The penalty was harsh. I thought it was a 21. All the same though really as we will never know whether Comerford would have scored the next goal anyway.

Tipp will have their day soon enough. They have a young team.
Kilkenny v Tipp again next year???


----------



## mathepac (7 Sep 2009)

YOBR said:


> ... In saying that Tipp should have converted their goal chances  and should have been out of sight at that point ...


Congratulations Kilkenny, it was well deserved.

As a Tipp supporter I rue the missed (and saved) chances in a second-half where possession seemed to be split 70/30 in Tipp's favour, but they failed to translate possession and territorial dominance into scores.
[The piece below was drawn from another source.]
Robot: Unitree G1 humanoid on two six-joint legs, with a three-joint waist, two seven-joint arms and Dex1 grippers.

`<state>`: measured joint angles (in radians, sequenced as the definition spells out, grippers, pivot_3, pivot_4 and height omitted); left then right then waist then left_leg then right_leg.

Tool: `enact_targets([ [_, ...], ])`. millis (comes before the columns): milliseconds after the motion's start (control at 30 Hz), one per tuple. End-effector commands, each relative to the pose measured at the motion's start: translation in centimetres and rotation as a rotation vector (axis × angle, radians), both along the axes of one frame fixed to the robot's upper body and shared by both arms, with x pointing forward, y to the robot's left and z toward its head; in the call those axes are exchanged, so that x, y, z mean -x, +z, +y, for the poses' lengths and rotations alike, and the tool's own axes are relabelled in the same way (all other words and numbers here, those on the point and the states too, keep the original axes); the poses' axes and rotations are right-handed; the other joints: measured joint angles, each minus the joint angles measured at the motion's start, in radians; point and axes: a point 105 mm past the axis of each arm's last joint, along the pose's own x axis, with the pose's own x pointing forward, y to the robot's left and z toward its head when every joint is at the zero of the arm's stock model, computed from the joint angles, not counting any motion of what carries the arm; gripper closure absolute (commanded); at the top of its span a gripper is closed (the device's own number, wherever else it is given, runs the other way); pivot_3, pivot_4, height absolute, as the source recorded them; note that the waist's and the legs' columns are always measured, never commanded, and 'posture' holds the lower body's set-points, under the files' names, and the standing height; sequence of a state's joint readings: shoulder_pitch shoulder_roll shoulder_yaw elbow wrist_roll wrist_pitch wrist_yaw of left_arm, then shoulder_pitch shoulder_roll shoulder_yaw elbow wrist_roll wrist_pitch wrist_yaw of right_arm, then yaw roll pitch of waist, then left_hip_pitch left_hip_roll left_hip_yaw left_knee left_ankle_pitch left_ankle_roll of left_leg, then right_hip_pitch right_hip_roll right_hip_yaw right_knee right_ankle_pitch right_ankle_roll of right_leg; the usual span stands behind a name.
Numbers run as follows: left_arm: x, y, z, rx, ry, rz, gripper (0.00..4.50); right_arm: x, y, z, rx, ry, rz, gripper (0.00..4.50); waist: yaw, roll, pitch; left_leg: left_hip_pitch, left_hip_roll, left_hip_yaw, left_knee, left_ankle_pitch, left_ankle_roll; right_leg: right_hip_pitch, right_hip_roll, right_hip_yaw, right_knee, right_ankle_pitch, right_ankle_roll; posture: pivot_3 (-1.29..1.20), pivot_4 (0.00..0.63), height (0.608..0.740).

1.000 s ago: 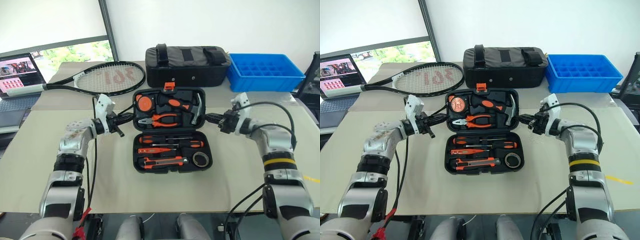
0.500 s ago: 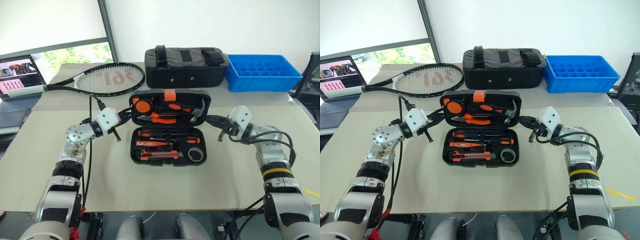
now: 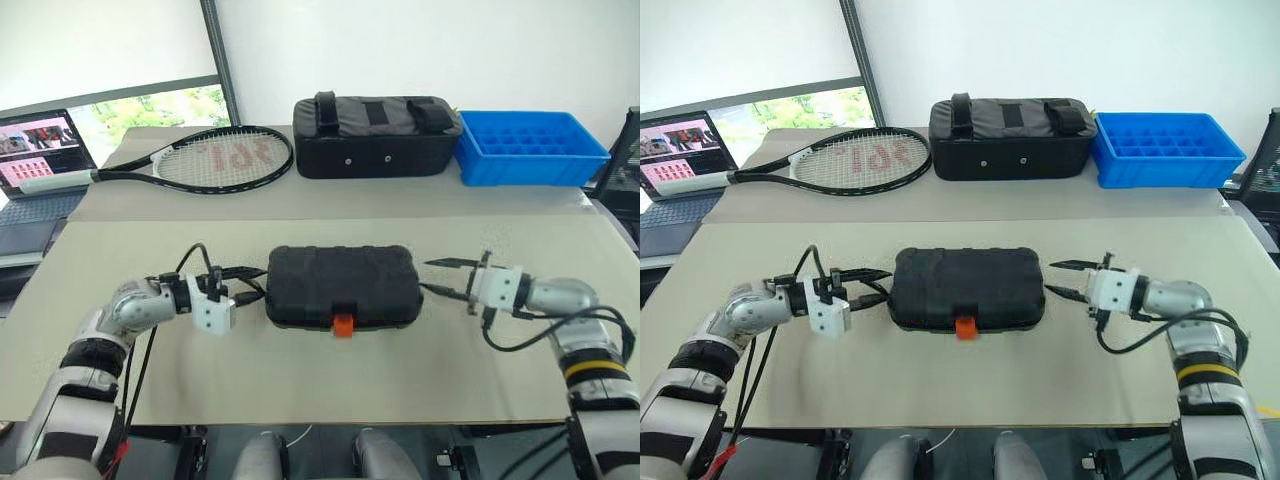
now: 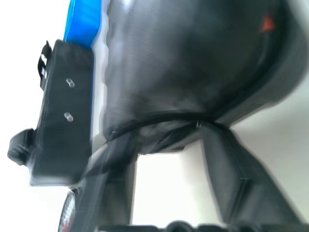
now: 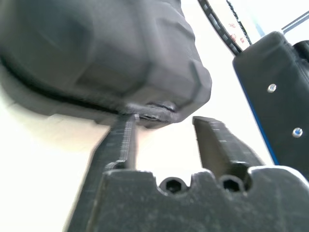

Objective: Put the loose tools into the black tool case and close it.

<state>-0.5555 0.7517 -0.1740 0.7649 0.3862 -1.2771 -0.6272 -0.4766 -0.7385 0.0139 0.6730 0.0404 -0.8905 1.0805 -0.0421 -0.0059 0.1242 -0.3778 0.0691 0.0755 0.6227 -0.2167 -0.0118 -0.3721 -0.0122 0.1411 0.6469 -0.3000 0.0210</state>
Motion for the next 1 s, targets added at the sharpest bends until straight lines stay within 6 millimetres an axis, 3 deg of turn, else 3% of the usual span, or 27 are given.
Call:
enact_targets([
  [33, 2.1, 0.6, 1.8, 0.043, -0.015, -0.045, 1.09, 2.2, 1.0, -2.6, 0.018, -0.038, 0.001, 1.87, -0.001, 0.000, 0.000, 0.004, 0.000, 0.000, 0.000, 0.000, 0.000, 0.003, 0.000, 0.000, 0.000, 0.000, 0.000, 0.00, 0.150, 0.708],
  [100, 2.1, 0.4, 3.1, 0.088, 0.059, -0.023, 1.09, 2.9, 1.2, -3.0, -0.055, -0.081, 0.072, 1.87, -0.001, -0.001, 0.000, 0.009, 0.002, 0.003, -0.002, -0.002, 0.002, 0.008, -0.003, 0.000, -0.001, -0.002, 0.000, 0.00, 0.150, 0.708],
  [200, 1.4, -0.3, 5.2, 0.126, 0.196, 0.039, 1.09, 4.5, 1.4, -1.9, -0.176, -0.101, 0.234, 1.87, -0.003, -0.001, 0.001, 0.010, 0.002, 0.005, -0.002, -0.002, 0.002, 0.008, -0.004, 0.000, 0.000, -0.002, 0.000, 0.00, 0.150, 0.708],
  [300, -2.1, 1.1, 6.2, 0.358, 0.405, 0.153, 1.09, 8.2, 0.1, 1.9, -0.220, -0.026, 0.542, 1.87, -0.002, -0.001, 0.000, 0.010, 0.005, 0.008, -0.001, -0.002, 0.002, 0.012, -0.004, 0.000, 0.001, -0.002, 0.000, 0.00, 0.150, 0.708],
  [400, -4.5, 3.3, 4.4, 0.548, 0.400, 0.318, 1.09, 10.6, -1.5, 5.0, -0.202, 0.032, 0.768, 1.87, 0.006, -0.003, -0.001, 0.008, 0.004, 0.008, 0.003, -0.002, 0.002, 0.009, -0.003, -0.007, 0.002, -0.004, 0.003, 0.00, 0.150, 0.708],
  [533, -5.6, 5.6, 1.1, 0.649, 0.290, 0.486, 1.09, 10.8, -2.6, 6.8, -0.132, 0.078, 0.851, 1.87, 0.012, -0.005, -0.002, -0.002, 0.007, 0.006, 0.006, -0.001, 0.000, 0.002, -0.002, -0.017, 0.002, -0.007, 0.009, 0.00, 0.150, 0.708],
  [633, -5.6, 6.7, -1.8, 0.649, 0.184, 0.583, 1.09, 8.9, -3.4, 7.2, -0.079, 0.061, 0.819, 1.87, 0.005, -0.005, -0.002, -0.004, 0.007, 0.005, 0.006, -0.001, 0.001, 0.002, -0.001, -0.017, 0.001, -0.007, 0.008, 0.00, 0.150, 0.708],
  [700, -5.4, 6.8, -3.6, 0.600, 0.124, 0.611, 1.09, 5.7, -3.4, 6.8, -0.077, -0.023, 0.697, 1.87, 0.005, -0.004, -0.002, -0.004, 0.008, 0.003, 0.006, -0.001, 0.001, 0.002, 0.000, -0.017, 0.001, -0.007, 0.008, 0.00, 0.150, 0.708],
  [833, -5.3, 6.9, -5.6, 0.551, 0.064, 0.645, 1.09, -0.9, -0.8, 5.3, -0.157, -0.201, 0.439, 1.87, -0.003, -0.005, -0.001, -0.002, 0.008, 0.002, 0.006, -0.001, 0.001, 0.002, 0.003, -0.016, 0.001, -0.006, 0.007, 0.00, 0.150, 0.708],
  [1000, -5.0, 5.2, -7.0, 0.480, 0.039, 0.684, 1.09, -4.9, 1.5, 3.2, -0.224, -0.330, 0.258, 1.87, 0.000, -0.004, -0.002, -0.003, 0.007, 0.001, 0.005, 0.002, -0.003, 0.001, 0.003, -0.015, 0.001, -0.003, 0.001, 0.00, 0.150, 0.708],
])
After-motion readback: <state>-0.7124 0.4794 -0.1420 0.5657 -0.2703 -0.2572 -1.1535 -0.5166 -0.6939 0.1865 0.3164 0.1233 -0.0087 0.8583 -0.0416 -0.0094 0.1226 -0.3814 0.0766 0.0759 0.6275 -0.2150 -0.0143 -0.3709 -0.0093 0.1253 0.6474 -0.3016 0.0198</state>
What a match! What men! With professionals in other codes suffering a deserved bad press from cheating and nancy-boy tactics it was a joy to see two amateur teams behave like true warriors and deliver a spectacle few other sports can even dream of and not a cheque-book, blood capsule, WAG, leather whip, Nazi uniform or PR parasite in view.


----------



## MrMan (7 Sep 2009)

mathepac said:


> Congratulations Kilkenny, it was well deserved.
> 
> As a Tipp supporter I rue the missed (and saved) chances in a second-half where possession seemed to be split 70/30 in Tipp's favour, but they failed to translate possession and territorial dominance into scores.
> 
> What a match! What men! With professionals in other codes suffering a deserved bad press from cheating and nancy-boy tactics it was a joy to see two amateur teams behave like true warriors and deliver a spectacle few other sports can even dream of and not a cheque-book, blood capsule, WAG, leather whip, Nazi uniform or PR parasite in view.
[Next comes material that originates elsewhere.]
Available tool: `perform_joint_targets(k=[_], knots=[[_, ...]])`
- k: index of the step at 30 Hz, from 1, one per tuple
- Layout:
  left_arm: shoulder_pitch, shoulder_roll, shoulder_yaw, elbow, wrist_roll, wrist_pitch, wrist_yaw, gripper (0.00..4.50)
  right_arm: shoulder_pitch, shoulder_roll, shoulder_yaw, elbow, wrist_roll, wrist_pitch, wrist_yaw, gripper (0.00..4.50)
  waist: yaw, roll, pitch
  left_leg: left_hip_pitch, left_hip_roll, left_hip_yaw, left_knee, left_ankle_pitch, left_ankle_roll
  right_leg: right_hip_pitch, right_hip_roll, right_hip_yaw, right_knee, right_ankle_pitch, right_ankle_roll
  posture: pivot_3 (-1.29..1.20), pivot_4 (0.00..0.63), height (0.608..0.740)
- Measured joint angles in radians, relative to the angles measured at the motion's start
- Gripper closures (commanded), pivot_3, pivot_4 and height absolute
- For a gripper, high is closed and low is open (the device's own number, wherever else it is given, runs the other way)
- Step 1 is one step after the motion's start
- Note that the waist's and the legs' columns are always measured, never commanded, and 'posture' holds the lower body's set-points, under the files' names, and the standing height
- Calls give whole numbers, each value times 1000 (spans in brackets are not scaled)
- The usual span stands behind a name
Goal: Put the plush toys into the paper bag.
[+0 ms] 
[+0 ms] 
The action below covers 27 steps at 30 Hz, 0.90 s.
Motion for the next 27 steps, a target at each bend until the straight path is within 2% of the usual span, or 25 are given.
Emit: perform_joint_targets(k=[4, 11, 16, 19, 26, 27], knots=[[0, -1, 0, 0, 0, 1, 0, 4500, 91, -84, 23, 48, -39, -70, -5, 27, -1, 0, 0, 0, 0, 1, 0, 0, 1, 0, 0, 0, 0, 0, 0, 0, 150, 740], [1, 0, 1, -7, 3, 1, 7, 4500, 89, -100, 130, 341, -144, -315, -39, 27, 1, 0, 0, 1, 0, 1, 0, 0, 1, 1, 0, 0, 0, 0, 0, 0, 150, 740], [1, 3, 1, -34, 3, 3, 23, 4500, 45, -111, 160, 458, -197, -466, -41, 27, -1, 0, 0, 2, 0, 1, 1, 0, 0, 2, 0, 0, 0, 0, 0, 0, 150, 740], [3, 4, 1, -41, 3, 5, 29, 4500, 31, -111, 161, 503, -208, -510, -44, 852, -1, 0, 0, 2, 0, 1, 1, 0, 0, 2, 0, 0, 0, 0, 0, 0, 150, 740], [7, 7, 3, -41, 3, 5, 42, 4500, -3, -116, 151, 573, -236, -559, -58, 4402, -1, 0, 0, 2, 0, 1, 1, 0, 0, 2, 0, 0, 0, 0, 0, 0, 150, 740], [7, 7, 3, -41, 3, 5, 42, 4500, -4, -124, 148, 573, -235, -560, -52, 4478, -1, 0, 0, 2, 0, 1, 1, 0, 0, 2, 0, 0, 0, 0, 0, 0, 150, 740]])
I agree with this, as much as i feel agrieved by the outcome it was the best match in any code that I can remember. Both teams deserve great credit for delivering such immense performances with the pressure that they were under.


----------



## Teatime (7 Sep 2009)

MrMan said:


> Both sides fluffed two good goal chances, one side were given penalty that never was, it completely let Kilkenny off the hook because until then they were on the ropes.


 
Not so sure about that. Kilkenny were 2 points behind against 14 men when the penalty decision was made. If the free was given instead, it would have been 1 point behind with around 10 mins lef. KK have always been very strong finishers - I know my own Galway were caught out in recent years by late KK goal 'bursts'. I think Tipp were fading and KK would have gone on to win if the correct decision was made -a 21 yd free. Comerford and Larkin showed their class in the last 10 minutes.


----------



## MrMan (7 Sep 2009)

Teatime said:


> Not so sure about that. Kilkenny were 2 points behind against 14 men when the penalty decision was made. If the free was given instead, it would have been 1 point behind with around 10 mins lef. KK have always been very strong finishers - I know my own Galway were caught out in recent years by late KK goal 'bursts'. I think Tipp were fading and KK would have gone on to win if the correct decision was made -a 21 yd free. Comerford and Larkin showed their class in the last 10 minutes.


 
Given the way the ref was letting things go the penalty go have just as easily been a free out for steps. The penalty was a huge blow. I don't think it's fair to say that Tipp were fading at all.


----------



## Teatime (10 Sep 2009)

MrMan said:


> Given the way the ref was letting things go the penalty go have just as easily been a free out for steps. The penalty was a huge blow. I don't think it's fair to say that Tipp were fading at all.


 
I actually thought Tipp would finish stronger as they are a fitter team but I think they ran their hearts out for 60 mins and they looked visibly tired in the last 5-10 mins while KK flourished. The 2 goals would not have helped but KK are masters at driving home an advantage. Larkin had time and space to fire over 2 lovely points in the last few mins whereas up to that point none of the KK forwards had any time at all. Tipp will feel they let this one slip but KK dont have 4-in-a-row from relying on the referee.


----------



## dodo (10 Sep 2009)

I feel it is a bit of the Man Utd's about this one,
The GAA ,the ref wanted the famous 4 in a row like utd for so many years getting penalty's when there was none, no conceding a penalty for nearly 3 years at home, that type of thing.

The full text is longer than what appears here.